*** Opening of SUPPLIED RECORDS ***
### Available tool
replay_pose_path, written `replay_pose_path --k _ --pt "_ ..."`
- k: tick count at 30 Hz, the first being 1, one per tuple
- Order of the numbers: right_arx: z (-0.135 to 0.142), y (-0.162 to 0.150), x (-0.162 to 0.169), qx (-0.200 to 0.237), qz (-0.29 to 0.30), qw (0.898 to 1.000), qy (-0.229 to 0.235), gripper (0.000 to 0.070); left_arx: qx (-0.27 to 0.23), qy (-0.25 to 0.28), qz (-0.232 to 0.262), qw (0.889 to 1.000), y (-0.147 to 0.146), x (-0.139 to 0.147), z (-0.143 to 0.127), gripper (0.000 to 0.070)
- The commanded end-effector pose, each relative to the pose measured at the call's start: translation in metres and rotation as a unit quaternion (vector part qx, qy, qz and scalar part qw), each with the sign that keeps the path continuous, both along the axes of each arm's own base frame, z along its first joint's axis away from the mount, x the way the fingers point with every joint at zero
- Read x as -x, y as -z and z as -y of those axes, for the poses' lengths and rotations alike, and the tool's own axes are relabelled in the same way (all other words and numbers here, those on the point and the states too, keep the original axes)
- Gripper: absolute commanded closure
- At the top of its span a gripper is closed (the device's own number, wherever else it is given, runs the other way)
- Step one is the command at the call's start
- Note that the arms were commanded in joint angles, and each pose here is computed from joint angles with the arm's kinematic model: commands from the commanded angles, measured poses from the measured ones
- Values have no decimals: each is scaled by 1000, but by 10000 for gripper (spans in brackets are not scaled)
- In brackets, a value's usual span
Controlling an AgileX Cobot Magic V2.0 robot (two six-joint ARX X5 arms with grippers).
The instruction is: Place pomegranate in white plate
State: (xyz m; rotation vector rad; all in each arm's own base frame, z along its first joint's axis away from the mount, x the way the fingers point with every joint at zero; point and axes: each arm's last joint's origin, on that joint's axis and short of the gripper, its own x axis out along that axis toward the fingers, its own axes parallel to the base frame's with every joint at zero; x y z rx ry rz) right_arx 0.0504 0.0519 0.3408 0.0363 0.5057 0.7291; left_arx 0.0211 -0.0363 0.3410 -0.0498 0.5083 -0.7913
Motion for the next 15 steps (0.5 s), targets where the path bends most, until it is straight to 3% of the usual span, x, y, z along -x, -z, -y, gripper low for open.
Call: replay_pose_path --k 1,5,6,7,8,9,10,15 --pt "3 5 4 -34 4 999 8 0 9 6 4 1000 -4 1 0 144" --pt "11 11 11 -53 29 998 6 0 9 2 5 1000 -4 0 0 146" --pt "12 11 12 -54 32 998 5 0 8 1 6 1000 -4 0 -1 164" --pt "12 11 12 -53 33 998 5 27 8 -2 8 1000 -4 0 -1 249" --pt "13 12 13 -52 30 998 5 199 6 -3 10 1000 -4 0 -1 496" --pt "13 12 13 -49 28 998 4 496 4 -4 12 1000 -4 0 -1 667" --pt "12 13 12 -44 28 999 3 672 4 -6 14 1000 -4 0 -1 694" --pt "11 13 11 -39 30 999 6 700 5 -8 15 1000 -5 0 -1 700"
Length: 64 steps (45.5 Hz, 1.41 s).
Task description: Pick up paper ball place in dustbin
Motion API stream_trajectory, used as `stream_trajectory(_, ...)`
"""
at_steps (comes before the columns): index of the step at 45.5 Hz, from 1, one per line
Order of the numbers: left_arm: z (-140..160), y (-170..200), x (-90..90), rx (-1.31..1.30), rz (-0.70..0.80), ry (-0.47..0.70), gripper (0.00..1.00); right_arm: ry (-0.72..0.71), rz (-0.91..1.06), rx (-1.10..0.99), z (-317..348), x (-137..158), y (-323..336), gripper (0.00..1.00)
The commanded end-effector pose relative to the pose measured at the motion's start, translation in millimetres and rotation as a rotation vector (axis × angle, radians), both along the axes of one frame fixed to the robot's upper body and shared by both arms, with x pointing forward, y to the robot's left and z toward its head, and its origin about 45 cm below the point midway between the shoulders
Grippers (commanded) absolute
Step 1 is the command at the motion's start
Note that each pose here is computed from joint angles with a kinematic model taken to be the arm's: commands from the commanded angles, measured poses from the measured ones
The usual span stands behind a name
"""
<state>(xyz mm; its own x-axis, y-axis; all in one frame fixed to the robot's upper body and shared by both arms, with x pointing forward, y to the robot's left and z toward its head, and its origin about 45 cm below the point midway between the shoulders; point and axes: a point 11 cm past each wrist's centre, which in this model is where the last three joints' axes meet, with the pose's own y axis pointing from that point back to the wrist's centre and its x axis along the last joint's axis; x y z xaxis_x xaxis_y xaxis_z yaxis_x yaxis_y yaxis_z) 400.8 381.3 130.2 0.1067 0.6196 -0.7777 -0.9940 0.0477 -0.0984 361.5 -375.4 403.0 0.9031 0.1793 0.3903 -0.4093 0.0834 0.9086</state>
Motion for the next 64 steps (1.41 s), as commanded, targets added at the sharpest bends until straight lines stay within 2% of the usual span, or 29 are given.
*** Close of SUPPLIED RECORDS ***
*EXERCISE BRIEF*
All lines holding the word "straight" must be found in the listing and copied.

*EXERCISE SOLUTION*
Motion for the next 15 steps (0.5 s), targets where the path bends most, until it is straight to 3% of the usual span, x, y, z along -x, -z, -y, gripper low for open.
Motion for the next 64 steps (1.41 s), as commanded, targets added at the sharpest bends until straight lines stay within 2% of the usual span, or 29 are given.

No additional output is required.